TASK ITEM
Every record below must come back exactly as given.

INFORMATION GIVEN

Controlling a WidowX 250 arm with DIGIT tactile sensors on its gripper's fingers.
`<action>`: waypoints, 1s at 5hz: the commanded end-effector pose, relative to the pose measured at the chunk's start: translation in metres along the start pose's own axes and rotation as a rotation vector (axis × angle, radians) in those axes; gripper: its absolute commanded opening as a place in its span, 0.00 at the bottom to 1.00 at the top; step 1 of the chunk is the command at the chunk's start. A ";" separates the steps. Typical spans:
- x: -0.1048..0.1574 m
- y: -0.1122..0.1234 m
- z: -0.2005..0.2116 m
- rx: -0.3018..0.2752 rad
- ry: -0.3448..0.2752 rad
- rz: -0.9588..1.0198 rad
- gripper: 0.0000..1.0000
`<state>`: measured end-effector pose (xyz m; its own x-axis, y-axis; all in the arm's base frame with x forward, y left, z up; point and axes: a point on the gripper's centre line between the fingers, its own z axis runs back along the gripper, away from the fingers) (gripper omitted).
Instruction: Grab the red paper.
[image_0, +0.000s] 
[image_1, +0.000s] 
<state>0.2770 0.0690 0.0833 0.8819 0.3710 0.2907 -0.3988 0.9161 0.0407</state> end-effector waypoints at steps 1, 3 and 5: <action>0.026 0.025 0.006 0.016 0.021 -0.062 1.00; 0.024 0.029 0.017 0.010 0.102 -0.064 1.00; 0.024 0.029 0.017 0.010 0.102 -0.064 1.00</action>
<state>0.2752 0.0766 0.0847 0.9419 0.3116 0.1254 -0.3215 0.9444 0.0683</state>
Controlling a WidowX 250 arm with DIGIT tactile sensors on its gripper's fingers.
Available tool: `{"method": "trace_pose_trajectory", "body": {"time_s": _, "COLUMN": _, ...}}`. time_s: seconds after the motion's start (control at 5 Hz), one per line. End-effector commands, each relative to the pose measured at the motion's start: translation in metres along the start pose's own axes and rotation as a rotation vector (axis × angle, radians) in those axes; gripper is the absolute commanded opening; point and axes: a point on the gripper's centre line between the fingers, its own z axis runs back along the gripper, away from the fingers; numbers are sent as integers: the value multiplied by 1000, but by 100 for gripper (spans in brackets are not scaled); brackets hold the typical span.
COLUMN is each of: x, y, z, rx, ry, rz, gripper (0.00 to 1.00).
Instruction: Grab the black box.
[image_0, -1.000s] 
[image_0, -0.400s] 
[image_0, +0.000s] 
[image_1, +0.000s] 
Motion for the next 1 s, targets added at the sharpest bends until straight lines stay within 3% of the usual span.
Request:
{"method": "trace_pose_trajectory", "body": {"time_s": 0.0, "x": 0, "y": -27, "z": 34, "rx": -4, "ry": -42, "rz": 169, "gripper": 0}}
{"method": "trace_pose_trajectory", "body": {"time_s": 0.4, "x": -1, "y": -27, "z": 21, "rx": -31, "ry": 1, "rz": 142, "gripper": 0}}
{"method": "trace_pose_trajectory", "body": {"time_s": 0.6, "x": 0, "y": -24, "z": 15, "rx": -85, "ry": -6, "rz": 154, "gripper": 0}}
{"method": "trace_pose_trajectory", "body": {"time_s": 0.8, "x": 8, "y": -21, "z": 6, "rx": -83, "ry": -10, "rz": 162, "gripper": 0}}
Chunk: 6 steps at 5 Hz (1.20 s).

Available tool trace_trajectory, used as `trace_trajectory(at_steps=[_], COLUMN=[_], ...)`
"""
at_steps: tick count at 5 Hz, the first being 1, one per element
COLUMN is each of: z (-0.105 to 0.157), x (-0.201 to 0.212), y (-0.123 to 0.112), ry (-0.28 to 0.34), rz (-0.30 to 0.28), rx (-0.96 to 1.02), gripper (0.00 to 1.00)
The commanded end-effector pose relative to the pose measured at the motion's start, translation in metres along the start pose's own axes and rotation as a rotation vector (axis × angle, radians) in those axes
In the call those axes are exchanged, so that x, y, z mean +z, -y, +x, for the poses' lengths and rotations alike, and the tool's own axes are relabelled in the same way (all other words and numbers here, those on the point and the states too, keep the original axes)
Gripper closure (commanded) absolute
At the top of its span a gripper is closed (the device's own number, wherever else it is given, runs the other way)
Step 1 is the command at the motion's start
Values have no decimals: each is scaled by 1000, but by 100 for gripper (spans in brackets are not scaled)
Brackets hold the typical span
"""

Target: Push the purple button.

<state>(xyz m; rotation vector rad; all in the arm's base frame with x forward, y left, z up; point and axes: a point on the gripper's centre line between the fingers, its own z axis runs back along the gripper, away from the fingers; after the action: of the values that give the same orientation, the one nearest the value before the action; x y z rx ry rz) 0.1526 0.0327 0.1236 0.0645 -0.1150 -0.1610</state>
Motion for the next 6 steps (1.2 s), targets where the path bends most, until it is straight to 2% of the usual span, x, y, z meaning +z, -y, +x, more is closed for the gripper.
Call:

RESPONSE TO THIS TASK
Controlling a WidowX 250 arm with DIGIT tactile sensors on its gripper's fingers.
`<action>`: waypoints, 1s at 5hz: the commanded end-effector pose, relative to the pose measured at the chunk's start: translation in metres along the start pose's own axes and rotation as a rotation vector (axis × angle, radians) in those axes; gripper: its absolute commanded opening as a place in its span, 0.00 at the bottom to 1.00 at the top; step 1 of the chunk is the command at the chunk's start. A ";" separates the steps. Typical spans:
- x: -0.1048..0.1574 m
- y: -0.1122..0.1234 m
- z: -0.2005..0.2116 m
- rx: -0.3018..0.2752 rad
- ry: -0.3448..0.2752 rad
- rz: -0.9588..1.0198 rad
- gripper: 0.0000..1.0000
`<state>`: measured end-effector pose (xyz m; its own x-axis, y-axis; all in the arm's base frame with x forward, y left, z up; point and axes: a point on the gripper's centre line between the fingers, its own z axis runs back along the gripper, away from the fingers) (gripper omitted).
Instruction: Grab the red paper.
[image_0, +0.000s] 
[image_1, +0.000s] 
<state>0.2770 0.0690 0.0833 0.8819 0.3710 0.2907 -0.3988 0.9161 0.0407</state> end-effector waypoints at steps 1, 3 and 5: <action>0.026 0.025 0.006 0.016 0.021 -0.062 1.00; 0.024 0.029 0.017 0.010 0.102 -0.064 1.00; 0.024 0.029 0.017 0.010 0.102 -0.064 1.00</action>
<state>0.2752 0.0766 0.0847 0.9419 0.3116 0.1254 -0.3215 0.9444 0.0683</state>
Controlling a WidowX 250 arm with DIGIT tactile sensors on its gripper's fingers.
Available tool: `{"method": "trace_pose_trajectory", "body": {"time_s": _, "COLUMN": _, ...}}`. time_s: seconds after the motion's start (control at 5 Hz), one per line. End-effector commands, each relative to the pose measured at the motion's start: translation in metres along the start pose's own axes and rotation as a rotation vector (axis × angle, radians) in those axes; gripper is the absolute commanded opening; point and axes: a point on the gripper's centre line between the fingers, its own z axis runs back along the gripper, away from the fingers; numbers are sent as integers: the value multiplied by 1000, but by 100 for gripper (spans in brackets are not scaled); brackets hold the typical span.
COLUMN is each of: x, y, z, rx, ry, rz, gripper (0.00 to 1.00).
Instruction: Grab the black box.
[image_0, -1.000s] 
[image_0, -0.400s] 
[image_0, +0.000s] 
[image_1, +0.000s] 
Motion for the next 1 s, targets added at the sharpest bends until straight lines stay within 3% of the usual span.
Request:
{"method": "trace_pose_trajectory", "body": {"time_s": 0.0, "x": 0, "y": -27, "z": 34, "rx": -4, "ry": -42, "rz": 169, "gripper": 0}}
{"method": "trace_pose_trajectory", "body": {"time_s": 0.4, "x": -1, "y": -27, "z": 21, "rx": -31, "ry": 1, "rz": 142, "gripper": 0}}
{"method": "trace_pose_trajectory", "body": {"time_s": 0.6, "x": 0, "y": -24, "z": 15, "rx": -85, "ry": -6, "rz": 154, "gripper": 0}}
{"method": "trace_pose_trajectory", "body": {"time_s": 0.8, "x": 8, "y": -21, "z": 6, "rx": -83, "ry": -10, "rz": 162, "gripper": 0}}
Chunk: 6 steps at 5 Hz (1.20 s).

Available tool trace_trajectory, used as `trace_trajectory(at_steps=[_], COLUMN=[_], ...)`
"""
at_steps: tick count at 5 Hz, the first being 1, one per element
COLUMN is each of: z (-0.105 to 0.157), x (-0.201 to 0.212), y (-0.123 to 0.112), ry (-0.28 to 0.34), rz (-0.30 to 0.28), rx (-0.96 to 1.02), gripper (0.00 to 1.00)
The commanded end-effector pose relative to the pose measured at the motion's start, translation in metres along the start pose's own axes and rotation as a rotation vector (axis × angle, radians) in those axes
In the call those axes are exchanged, so that x, y, z mean +z, -y, +x, for the poses' lengths and rotations alike, and the tool's own axes are relabelled in the same way (all other words and numbers here, those on the point and the states too, keep the original axes)
Gripper closure (commanded) absolute
At the top of its span a gripper is closed (the device's own number, wherever else it is given, runs the other way)
Step 1 is the command at the motion's start
Values have no decimals: each is scaled by 1000, but by 100 for gripper (spans in brackets are not scaled)
Brackets hold the typical span
"""

Target: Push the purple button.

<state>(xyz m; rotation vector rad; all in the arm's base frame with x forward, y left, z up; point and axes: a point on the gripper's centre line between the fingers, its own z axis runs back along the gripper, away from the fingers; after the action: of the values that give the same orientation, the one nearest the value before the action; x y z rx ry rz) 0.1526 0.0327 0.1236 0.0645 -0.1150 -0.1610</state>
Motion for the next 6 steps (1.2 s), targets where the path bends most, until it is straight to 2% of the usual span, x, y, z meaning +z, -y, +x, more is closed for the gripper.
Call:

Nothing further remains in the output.